George Alagiah: Cancer will probably get me in the end
- Published
BBC newsreader George Alagiah has said he thinks the cancer he has had since 2014 will "probably get me in the end", but that he still feels "very lucky".
"I don't think I'm going to be able to get rid of this thing. I've got the cancer still. It's growing very slowly," he said on the podcast Desperately Seeking Wisdom.
Alagiah was first diagnosed with stage four bowel cancer in April 2014.
But he said he was able to look back at the "great good fortune" in his life.
Speaking on the podcast, external with ex-Downing Street director of communications Craig Oliver, Alagiah said that when his cancer was first diagnosed, it took a while for him to understand what he "needed to do".
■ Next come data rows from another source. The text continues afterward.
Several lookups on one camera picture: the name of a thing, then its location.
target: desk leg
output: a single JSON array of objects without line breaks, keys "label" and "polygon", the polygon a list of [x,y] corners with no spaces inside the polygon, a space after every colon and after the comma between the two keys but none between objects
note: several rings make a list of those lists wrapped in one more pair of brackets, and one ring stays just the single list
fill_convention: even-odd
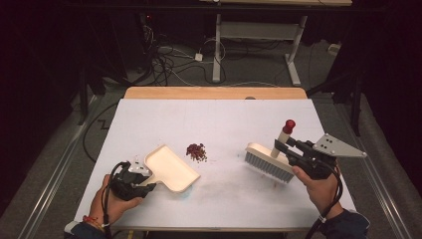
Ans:
[{"label": "desk leg", "polygon": [[221,68],[221,53],[220,53],[220,40],[221,40],[221,14],[217,14],[217,22],[215,25],[215,55],[214,55],[214,67],[212,71],[212,82],[220,82],[220,68]]},{"label": "desk leg", "polygon": [[301,85],[301,81],[299,80],[298,71],[295,67],[295,55],[296,51],[298,50],[299,43],[301,42],[302,34],[304,33],[305,23],[307,22],[308,16],[303,16],[301,19],[301,23],[298,26],[295,34],[295,40],[293,42],[293,49],[290,54],[285,54],[286,64],[288,65],[289,74],[292,79],[292,83],[295,87],[299,87]]}]

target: white dustpan
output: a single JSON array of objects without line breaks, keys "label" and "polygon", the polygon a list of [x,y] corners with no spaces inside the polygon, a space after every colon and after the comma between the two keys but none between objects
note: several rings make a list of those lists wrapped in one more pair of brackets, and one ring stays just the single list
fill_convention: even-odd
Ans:
[{"label": "white dustpan", "polygon": [[182,192],[200,177],[199,173],[166,145],[160,146],[147,155],[145,165],[152,175],[140,186],[145,186],[148,183],[163,183],[171,191]]}]

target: human hand
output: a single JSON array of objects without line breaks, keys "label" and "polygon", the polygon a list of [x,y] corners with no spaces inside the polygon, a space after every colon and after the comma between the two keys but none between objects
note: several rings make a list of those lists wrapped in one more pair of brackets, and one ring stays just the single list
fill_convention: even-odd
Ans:
[{"label": "human hand", "polygon": [[[93,199],[91,204],[90,210],[90,217],[96,218],[96,222],[101,225],[103,224],[103,207],[102,207],[102,199],[106,200],[106,186],[108,185],[109,174],[105,176],[103,179],[103,186],[100,190],[97,191],[96,196]],[[131,209],[142,202],[141,197],[135,197],[129,201],[124,201],[118,197],[116,197],[112,191],[109,191],[108,195],[108,207],[107,207],[107,214],[108,214],[108,223],[112,225],[115,221],[117,221],[123,213]]]},{"label": "human hand", "polygon": [[[316,206],[319,213],[323,213],[333,202],[337,189],[337,179],[331,174],[327,179],[313,180],[300,167],[293,166],[295,176],[307,187],[311,202]],[[331,208],[326,219],[332,218],[343,211],[340,203],[337,202]]]}]

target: red knob
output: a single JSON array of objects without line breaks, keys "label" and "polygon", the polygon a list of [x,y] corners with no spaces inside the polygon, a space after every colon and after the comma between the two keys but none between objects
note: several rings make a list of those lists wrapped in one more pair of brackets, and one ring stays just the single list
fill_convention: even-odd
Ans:
[{"label": "red knob", "polygon": [[295,126],[296,126],[296,123],[293,120],[288,119],[286,121],[286,125],[283,127],[283,133],[292,134],[293,128]]}]

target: dark background
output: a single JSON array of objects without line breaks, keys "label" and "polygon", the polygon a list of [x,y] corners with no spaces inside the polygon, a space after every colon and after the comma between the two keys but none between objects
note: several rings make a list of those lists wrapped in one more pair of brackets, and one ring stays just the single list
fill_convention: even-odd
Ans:
[{"label": "dark background", "polygon": [[[417,176],[421,171],[422,154],[419,146],[422,135],[421,14],[417,0],[391,2],[383,14],[357,18],[328,13],[309,16],[303,42],[309,45],[321,39],[342,42],[327,80],[332,81],[345,71],[358,72],[374,116],[420,192]],[[354,1],[353,4],[372,7],[385,5],[387,1]],[[111,75],[124,77],[127,68],[142,66],[145,58],[142,55],[131,58],[130,51],[117,46],[127,36],[134,41],[142,40],[132,15],[93,14],[88,20],[83,14],[64,11],[55,0],[2,1],[0,6],[2,213],[50,135],[72,111],[70,103],[78,92],[81,66],[98,65]],[[151,16],[154,32],[192,46],[200,46],[205,37],[214,34],[215,22],[210,14],[155,13]],[[292,18],[295,16],[267,16],[261,20]],[[115,26],[125,29],[116,31]],[[134,52],[142,51],[141,44],[131,45],[135,46]],[[88,75],[90,86],[100,94],[102,73],[88,68]],[[354,79],[348,79],[329,90],[347,96],[339,100],[344,103],[353,83]]]}]
"I had to stop and say, 'Hang on a minute. If the full stop came now, would my life have been a failure?'
"And actually, when I look back and I looked at my journey... the family I had, the opportunities my family had, the great good fortune to bump into (Frances Robathan), who's now been my wife and lover for all these years, the kids that we brought up... it didn't feel like a failure."
He also spoke about his treatment, saying: "My doctor's very good at every now and again hitting me with a big red bus full of drugs, because the whole point about cancer is it finds a way through and it gets you in the end.
"Probably... it will get me in the end. I'm hoping it's a long time from now, but I'm very lucky."
Alagiah has also worked as a BBC News foreign correspondent and specialist on Africa and the developing world, covering events including the Rwandan genocide and interviewing Nelson Mandela and Archbishop Desmond Tutu.
'Recognise the humanity'
In October, the journalist said he was taking a break from TV to have treatment after "a further spread of cancer" was discovered. He said in June 2020 that the cancer had spread to his lungs, liver and lymph nodes.
When asked what piece of wisdom he would give, he spoke about the need for people to think more collectively.
"I think it would be to constantly ask the question, 'What is it we can do together?'" he said.
"I spent a lot of my time in Africa, and in South Africa they have a word: Ubuntu. It's the idea that I'm only human if I recognise the humanity in you.
"There's this collective notion of life which I think we have lost."